Je suis né en 1988, en même temps que la nouvelle Constitution, lorsque l’État brésilien nous a enfin reconnus comme citoyens. C’était un héritage de la génération précédente, mais nous sommes obligés de le défendre depuis le berceau.
Nous sommes maintenant confrontés à notre plus grand défi. Nous pouvons être décimés par la Covid-19 ; des peuples entiers sont en danger de disparition. Le traitement de la pandémie au Brésil a été particulièrement catastrophique pour nous. C’est pourquoi l’Articulation des peuples autochtones du Brésil (Apib) prend une mesure drastique : nous avons saisi le Tribunal suprême fédéral (STF) avec un Argument de non-respect d’un Principe Fondamental (ADPF) pour obliger le gouvernement à ne pas nous laisser mourir.
L’exécutif s’est spécialisé dans les pratiques consistant à accuser l’adversaire de faire ce qu’il fait et à le blâmer pour le résultat de ses omissions. L’un des symptômes du nouveau coronavirus était de rendre ce « modus operandi » encore plus évident. Tout en reprochant aux gouverneurs et en accusant le pouvoir judiciaire d’interférer dans leurs fonctions, il se croise les bras pendant la pandémie.
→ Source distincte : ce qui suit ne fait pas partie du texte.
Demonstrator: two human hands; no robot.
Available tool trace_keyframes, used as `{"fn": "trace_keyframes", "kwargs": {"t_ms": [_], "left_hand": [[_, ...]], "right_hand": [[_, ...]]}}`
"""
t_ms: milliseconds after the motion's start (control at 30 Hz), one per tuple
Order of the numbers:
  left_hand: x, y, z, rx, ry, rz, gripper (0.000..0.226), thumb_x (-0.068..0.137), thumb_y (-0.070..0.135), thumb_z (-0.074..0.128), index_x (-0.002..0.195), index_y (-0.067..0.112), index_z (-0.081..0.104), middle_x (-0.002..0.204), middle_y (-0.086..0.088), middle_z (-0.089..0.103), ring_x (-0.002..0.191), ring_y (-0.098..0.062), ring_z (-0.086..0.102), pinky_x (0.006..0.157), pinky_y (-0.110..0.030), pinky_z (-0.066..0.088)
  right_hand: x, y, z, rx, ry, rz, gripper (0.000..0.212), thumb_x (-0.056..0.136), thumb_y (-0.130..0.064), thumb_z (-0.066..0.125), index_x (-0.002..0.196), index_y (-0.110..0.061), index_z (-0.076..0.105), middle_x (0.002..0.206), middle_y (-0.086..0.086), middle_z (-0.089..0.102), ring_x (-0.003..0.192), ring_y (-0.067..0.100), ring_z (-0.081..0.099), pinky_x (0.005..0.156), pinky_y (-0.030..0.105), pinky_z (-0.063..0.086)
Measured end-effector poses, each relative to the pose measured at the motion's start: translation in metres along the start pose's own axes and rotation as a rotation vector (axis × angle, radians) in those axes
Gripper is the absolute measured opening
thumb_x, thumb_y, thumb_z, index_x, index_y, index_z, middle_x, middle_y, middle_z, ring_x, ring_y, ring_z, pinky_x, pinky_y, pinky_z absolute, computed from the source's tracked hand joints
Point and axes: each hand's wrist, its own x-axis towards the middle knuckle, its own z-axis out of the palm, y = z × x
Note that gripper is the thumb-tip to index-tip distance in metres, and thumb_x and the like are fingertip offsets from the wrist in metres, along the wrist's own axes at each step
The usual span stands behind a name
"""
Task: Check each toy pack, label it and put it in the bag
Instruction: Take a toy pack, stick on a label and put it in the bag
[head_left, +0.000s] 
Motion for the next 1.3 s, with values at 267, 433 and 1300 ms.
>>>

Il accuse le STF de tentative de judiciarisation de la politique, alors qu’en fait, c’est la société civile qui est de plus en plus obligée de faire appel à la justice pour obliger l’Etat à assumer ses obligations.
Nous avons été contraints de faire appel à la plus haute juridiction car, alors que nous sommes confinés, nos territoires sont envahis et notre santé négligée. Selon la Coordination des organisations indigènes de l’Amazonie brésilienne (Coiab) et l’Institut de recherche environnementale de l’Amazonie (Ipam), le taux de mortalité dû à la maladie pour 100 000 habitants chez les populations autochtones de la région amazonienne est de 150 % supérieur à la moyenne nationale, et au moins 30 % des territoires analysés dans l’étude présentent un fort potentiel de contagion dû à la déforestation et à l’action des accapareurs de terres et des orpailleurs.
L’ADPF est une ressource inhabituelle, qui a « pour objet de prévenir ou de réparer l’atteinte au principe fondamental résultant d’un acte du Pouvoir Public », selon l’article 102 de la Constitution. Le document que nous avons déposé ce lundi (29 juin) auprès du STF compte plus de 80 pages qui peuvent être résumées comme une demande, fondée par la Constitution, pour que le gouvernement exerce son obligation de prendre soin de notre sécurité et de notre santé.
Le premier habitant autochtone vivant sur des terres autochtones à mourir de Covid-19 a été Alvanei Xirixana, un jeune yanomami de 15 ans - c’est-à-dire, hors du groupe à risque. Plus de 20 000 orpailleurs ont déjà envahi le territoire yanomami. On peut dire, sans exagération, que ces personnes et les populations autochtones isolées sont menacées d’extinction ; mais nous sommes tous extrêmement vulnérables, même ceux qui vivent dans les villes.
Selon le Comité national pour la vie indigène et la mémoire de l’Apib, au 27 juin, le pays comptait 378 autochtones morts, 9 166 personnes infectées et 112 peuples affectés par le virus. Sur la base de ces données, le taux de létalité chez les Autochtones est de 9,6%, contre 5,6% pour la population brésilienne en général. Une enquête de la Fondation Oswaldo Cruz (Fiocruz) montre que 48% des patients hospitalisés qui meurent sont Autochtones. Il s’agit du taux de mortalité le plus élevé du pays, dépassant les populations métisse (40%), noire (36%), asiatique (34%) et blanche (28%).
Parmi les morts que nous avons pleurés ces derniers jours, il y avait Paulo Paiakan. Il a été fondamental dans la conquête de nos droits constitutionnels. Il faisait partie de la génération précédente, à laquelle j’ai fait référence au début de ce texte, aux côtés des pionniers du mouvement autochtone, tels que Raoni, Mario Juruna et Aílton Krenak.
La Constitution de 1988 a été une avancée civilisatrice saluée par la plupart des nations comme un exemple à suivre. Par conséquent, elle n’est pas seulement une réalisation des peuples autochtones, mais un atout pour tous les Brésiliens, qui doit être défendu par tous. Et le meilleur remède non seulement contre le coronavirus, mais aussi pour d’autres maux à venir.